If there were no controversy in any given art medium there would be banality, which would be sacrilegious to its very existence. Proper art, from the deep subconscious recesses of the soul, from heartbreak and political and social and existential discourse, is not meant to be dull, or, indeed, if it is actually intended to be vacuous, then there’s a deliberate provocation behind this outcome, the insipidness of it all a statement against everything we think we know.

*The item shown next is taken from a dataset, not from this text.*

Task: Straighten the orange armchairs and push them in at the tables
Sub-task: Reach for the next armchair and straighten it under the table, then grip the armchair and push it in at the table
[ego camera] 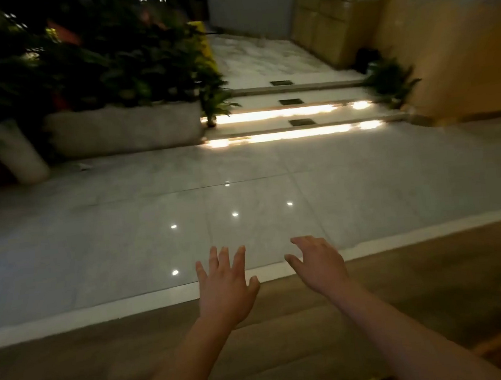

Life is monotonous, not art.

Nothing is more divisive in the British art world than the Turner Prize, an event which has such hype and controversy entrenched in its being, is able to spill out from the insulated highbrow world of contemporary art and into everyday conversation between Tom, Dick and Harry, who, in general, don’t give a shit about art, but are, against all odds, forced to opine on what they see as the mediocrity of some of the artworks up for the award.

“Fucking messy bed? Come round mind on a Sunday morning and I’ll give you a messy bed,” says Tom.

“What’s this about a piece of work winning last year that doesn’t even exist. Mental mate,” adds Dick.

“I like those Chapman Brothers, but what I don’t get is why they made blow up dolls out of bronze?” concludes Harry, somewhat inconclusively.

TDC are not the only people to get riled. In 2002, the Turner Prize irked the then Culture Minister Kim Howells so much that he said: “If this is the best British artists can produce then British art is lost. It is cold mechanical, conceptual bullshit.”

Had he made the remark in 1998, his second sentence – the first doesn’t exactly hide his true feelings about the prize – would probably have come across as a glowing appraisal of Chris Ofili’s mixed media work, which literally used elephant dung. People don’t get it and maybe they’re not meant to. Conclude by saying it is a pile of shit and depending on your audience, that sentence has two diametrical meanings. Either way, you get a clap.

And so here we are, in 2011, in the midst of the usual conversation as is befitting such a discordant prize. From October, this year’s exhibition will be held at Baltic in Gateshead, which is something of a beautiful thing for region. As someone who has come from the northeast, who loves art in all its forms – and was once a raucous critic against conceptual artwork – I am proud that my literal place of origin is host to such a contentious thing. It’s seminal for two reasons: it is the first time that it has been held outside a Tate gallery and its the second time it has been held outside of London. C’est bon as the French would say positively, merde if they thought otherwise.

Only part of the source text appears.